HIERARCHICAL SAMPLING AND ADDITIVE DIVERSITY PARTITIONING ACROSS MULTIPLE SPATIAL AND TEMPORAL SCALES: AN EXAMPLE WITH UPPER MISSISSIPPIAN (CHESTERIAN) BRACHIOPODS FROM THE SOUTHERN OZARK UPLIFT, NORTH AMERICA

Documenting changes in biodiversity at multiple spatial and temporal levels has become a major focus of paleoecological research. The most familiar and commonly used levels of diversity are alpha, beta and gamma, usually calculated multiplicatively such that beta is the ratio of gamma to alpha, or some other multiplicative metric such as the Jaccard Coefficient. Multiplicative computations of beta provide valuable information on similarity or turnover between alpha and gamma. However, multiplicative calculations are not directly comparable to either alpha or gamma because of unit incongruence. Recently, modern ecologists have begun using additive diversity partitioning (beta is the difference between gamma and alpha) where all three measures have the same units and are directly comparable. Additionally, additive partitioning allows simultaneous comparison of multiple levels. Additive diversity partitioning provides a flexible framework for analyzing spatial and temporal biodiversity patterns and should be applied more widely to paleoecological data.

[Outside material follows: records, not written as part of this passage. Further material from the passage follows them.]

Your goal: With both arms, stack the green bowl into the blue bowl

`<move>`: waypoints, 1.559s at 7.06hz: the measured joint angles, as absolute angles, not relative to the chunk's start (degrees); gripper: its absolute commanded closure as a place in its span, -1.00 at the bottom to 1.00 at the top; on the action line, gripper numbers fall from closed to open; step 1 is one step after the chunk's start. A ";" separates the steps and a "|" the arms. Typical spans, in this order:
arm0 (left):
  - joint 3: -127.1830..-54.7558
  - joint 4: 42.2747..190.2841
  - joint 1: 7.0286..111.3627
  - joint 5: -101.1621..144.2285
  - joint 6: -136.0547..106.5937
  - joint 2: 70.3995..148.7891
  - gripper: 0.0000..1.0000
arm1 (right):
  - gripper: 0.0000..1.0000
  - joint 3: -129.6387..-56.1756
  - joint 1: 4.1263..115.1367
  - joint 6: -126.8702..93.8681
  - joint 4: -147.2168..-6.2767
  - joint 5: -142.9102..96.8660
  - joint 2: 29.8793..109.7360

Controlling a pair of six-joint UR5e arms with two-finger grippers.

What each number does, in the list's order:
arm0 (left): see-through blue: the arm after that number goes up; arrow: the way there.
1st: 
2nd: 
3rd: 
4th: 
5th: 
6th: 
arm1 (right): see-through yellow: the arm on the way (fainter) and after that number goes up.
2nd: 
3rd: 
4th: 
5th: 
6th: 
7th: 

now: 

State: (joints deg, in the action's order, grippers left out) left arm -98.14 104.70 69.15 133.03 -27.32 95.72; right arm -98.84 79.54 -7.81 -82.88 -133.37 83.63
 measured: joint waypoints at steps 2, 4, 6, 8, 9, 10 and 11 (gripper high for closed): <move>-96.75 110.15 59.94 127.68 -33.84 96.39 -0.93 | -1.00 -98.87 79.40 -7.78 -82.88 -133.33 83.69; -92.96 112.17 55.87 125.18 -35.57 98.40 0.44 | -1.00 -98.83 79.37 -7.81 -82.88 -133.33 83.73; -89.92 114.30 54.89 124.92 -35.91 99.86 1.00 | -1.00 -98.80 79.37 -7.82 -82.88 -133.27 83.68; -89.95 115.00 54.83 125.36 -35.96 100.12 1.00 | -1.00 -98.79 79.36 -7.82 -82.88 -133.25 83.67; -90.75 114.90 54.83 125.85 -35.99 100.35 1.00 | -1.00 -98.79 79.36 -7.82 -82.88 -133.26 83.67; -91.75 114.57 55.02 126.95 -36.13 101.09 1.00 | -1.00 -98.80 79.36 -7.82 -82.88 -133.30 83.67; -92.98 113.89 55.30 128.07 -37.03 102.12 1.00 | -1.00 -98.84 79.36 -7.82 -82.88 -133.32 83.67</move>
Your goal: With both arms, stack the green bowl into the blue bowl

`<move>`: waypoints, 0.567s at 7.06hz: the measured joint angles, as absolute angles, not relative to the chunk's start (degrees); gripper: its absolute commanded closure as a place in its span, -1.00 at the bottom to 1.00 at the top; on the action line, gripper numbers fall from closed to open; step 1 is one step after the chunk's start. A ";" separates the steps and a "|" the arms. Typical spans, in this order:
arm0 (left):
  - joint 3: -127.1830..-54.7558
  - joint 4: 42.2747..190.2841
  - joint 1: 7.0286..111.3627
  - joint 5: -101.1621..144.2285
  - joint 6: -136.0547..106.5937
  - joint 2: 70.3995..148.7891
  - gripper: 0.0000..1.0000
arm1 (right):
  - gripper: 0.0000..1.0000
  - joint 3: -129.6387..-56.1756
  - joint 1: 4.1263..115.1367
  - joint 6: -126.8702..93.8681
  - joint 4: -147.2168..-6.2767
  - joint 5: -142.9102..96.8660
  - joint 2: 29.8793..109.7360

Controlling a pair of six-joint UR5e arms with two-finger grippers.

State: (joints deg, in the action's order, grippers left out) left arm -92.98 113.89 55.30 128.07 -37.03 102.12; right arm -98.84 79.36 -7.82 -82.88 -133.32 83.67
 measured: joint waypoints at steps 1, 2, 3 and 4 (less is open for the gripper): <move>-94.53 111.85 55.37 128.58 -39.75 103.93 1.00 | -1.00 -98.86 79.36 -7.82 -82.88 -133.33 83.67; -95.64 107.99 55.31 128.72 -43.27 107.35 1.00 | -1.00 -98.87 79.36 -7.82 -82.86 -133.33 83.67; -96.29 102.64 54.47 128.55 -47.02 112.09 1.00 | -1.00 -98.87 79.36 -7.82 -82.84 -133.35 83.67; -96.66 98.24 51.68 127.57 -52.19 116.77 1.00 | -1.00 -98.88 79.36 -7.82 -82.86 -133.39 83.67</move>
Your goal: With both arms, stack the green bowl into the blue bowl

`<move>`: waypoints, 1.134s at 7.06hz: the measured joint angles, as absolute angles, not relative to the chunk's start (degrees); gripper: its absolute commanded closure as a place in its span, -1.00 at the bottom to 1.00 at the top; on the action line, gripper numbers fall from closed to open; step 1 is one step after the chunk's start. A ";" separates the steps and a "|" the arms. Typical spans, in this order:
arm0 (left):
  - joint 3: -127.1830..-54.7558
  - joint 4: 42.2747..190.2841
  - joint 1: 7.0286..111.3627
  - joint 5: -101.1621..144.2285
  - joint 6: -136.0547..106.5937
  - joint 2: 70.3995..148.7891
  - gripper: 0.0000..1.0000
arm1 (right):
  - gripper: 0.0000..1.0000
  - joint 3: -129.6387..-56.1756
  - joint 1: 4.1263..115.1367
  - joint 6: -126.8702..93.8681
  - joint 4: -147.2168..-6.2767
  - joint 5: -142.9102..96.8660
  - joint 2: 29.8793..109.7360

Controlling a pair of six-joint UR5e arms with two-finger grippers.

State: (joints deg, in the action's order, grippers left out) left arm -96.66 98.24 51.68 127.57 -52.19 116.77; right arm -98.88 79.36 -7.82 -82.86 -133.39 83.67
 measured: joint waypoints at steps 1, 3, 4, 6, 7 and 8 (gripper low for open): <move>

To illustrate additive diversity partitioning, quantitative samples of upper Mississippian brachiopods were collected from the southern Ozark uplift in Arkansas and Oklahoma using a spatio-temporal hierarchy. The sampling hierarchy has four levels: collection, bed, facies and depositional sequence. Additive partitioning of three diversity metrics (simple richness, Shannon information, Gini coefficient) are compared. The richness partition shows that most diversity is gained between beds and faces. The Shannon information and the Gini coefficient, taken as measures of abundance structure, have similar partitions and show that most of the diversity is at the collection level. These results are interpreted to mean that taxonomic heterogeneity of beds within facies is more important for generating richness than within bed patchiness or differences between facies, and there is little change in the abundance structure above the collection level. These results are specific to this study, but the methods of hierarchical sampling and additive partitioning can be applied to any paleoecological study with any number of spatial and temporal scales.